▸ Aim of the exercise
Count every line in the data below where the word "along" appears, then state only that count.

▸ Given material

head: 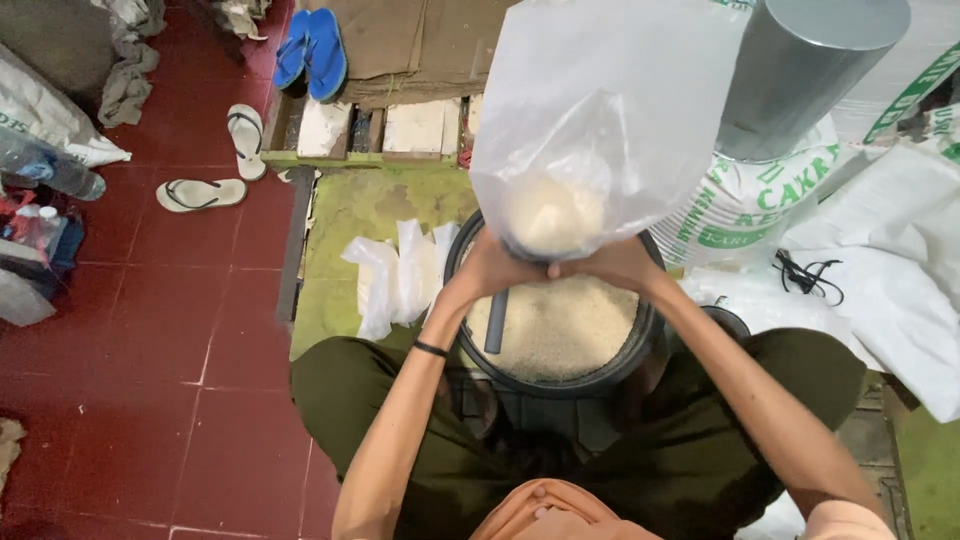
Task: Scooping grain from a large bucket into small plastic bags using a cup and a larger container.
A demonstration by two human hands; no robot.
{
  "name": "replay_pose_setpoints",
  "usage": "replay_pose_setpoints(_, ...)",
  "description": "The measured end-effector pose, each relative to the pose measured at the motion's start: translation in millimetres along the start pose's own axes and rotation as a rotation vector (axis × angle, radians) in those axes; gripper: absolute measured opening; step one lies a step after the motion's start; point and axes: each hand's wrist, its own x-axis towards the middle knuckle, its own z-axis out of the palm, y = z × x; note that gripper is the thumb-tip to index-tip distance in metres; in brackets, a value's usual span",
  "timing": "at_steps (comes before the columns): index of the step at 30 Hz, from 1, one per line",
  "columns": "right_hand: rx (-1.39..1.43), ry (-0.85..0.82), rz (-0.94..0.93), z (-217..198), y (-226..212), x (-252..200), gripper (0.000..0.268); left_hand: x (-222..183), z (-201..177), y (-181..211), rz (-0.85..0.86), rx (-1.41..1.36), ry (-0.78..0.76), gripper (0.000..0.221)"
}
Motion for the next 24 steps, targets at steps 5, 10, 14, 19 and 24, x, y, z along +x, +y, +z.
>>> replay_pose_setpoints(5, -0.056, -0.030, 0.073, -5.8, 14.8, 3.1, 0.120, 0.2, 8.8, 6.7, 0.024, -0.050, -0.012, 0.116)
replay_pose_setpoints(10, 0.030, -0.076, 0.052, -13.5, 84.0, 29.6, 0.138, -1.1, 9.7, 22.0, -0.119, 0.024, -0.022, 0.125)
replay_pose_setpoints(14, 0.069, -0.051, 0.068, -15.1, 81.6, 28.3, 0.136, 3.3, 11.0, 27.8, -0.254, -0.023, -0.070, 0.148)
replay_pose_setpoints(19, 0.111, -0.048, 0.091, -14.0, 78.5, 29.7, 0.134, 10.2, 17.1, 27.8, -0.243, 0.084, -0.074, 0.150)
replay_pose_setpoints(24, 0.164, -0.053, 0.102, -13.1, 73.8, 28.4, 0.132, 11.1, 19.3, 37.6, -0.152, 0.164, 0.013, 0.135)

▸ Result of the exercise
2